Królewscy od wielu tygodni bacznie obserwują rozwój tego zawodnika. Cena Brazylijczyka wynosi obecnie około 50-60 mln euro. Los Blancos są w stanie wyłożyć takie pieniądze, mimo iż Zinedine Zidane jest zadowolony z dotychczasowego bramkarza - Keylora Navasa.
- Tego typu doniesienia nieco łechtają ego piłkarzy, nie można temu zaprzeczyć. Nie wpływa to jednak na moją postawę. Jestem skupiony na swoich zadaniach. Mimo to, tak jak wspomniałem, cieszę się, że moje występy nie pozostają niezauważone - tłumaczy Alisson, który nie wyklucza transferu do Realu.
Mniej powodów do radości ma z kolei AS Roma, która nie chce słyszeć o sprzedaży bramkarza. Wcześniej 25-latkiem interesował się Liverpool. - Przyszłość Alissona?
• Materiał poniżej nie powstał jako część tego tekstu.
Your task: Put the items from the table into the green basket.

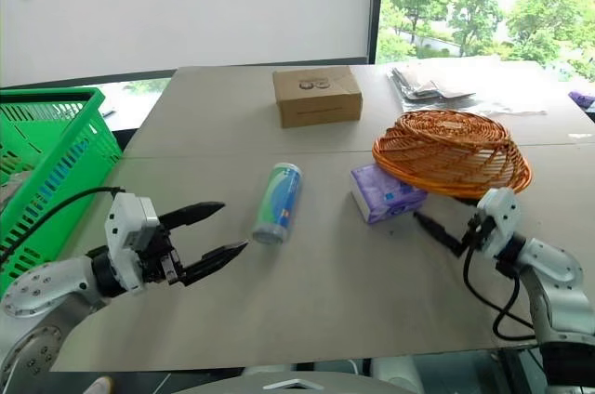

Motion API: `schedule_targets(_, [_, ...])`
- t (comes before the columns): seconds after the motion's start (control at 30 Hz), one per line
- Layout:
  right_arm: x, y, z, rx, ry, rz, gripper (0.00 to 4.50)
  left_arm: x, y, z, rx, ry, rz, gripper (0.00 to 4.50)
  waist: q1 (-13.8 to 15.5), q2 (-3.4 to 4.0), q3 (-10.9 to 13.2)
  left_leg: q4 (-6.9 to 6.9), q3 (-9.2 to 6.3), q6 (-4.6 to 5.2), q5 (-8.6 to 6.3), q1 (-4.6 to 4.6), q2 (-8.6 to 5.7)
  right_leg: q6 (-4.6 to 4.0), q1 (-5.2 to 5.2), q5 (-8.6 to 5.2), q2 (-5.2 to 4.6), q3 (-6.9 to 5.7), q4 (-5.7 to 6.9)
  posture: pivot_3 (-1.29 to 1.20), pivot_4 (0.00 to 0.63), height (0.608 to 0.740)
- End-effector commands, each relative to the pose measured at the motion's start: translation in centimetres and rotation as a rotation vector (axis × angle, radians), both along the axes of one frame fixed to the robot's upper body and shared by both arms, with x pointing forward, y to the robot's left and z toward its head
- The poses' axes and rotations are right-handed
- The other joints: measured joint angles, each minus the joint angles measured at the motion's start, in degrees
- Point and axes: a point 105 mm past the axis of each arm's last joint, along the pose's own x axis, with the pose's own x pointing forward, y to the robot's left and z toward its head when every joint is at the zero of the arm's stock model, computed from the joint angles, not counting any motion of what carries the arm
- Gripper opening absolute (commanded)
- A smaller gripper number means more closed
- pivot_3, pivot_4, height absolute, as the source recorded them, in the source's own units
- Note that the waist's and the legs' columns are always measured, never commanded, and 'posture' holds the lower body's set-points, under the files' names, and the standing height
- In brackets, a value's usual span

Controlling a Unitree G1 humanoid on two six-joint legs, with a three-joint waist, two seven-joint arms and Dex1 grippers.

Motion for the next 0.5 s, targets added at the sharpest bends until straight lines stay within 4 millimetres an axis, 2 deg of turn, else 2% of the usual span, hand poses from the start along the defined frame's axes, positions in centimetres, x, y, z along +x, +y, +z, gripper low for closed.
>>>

Nie musimy go sprzedawać - przyznaje dyrektor sportowy Monchi. - Uważam, że zagra u nas w przyszłym sezonie - dodaje.
Alisson do Romy przeszedł w 2016 roku za 7,5 miliona euro z Internacionalu. W trwającym sezonie wystąpił w 37 spotkaniach, w których 17 razy zachował czyste konto. Jego kontrakt z klubem obowiązuje do 30 czerwca 2021 roku. W reprezentacji Kraju Kawy zaliczył już 23 występy.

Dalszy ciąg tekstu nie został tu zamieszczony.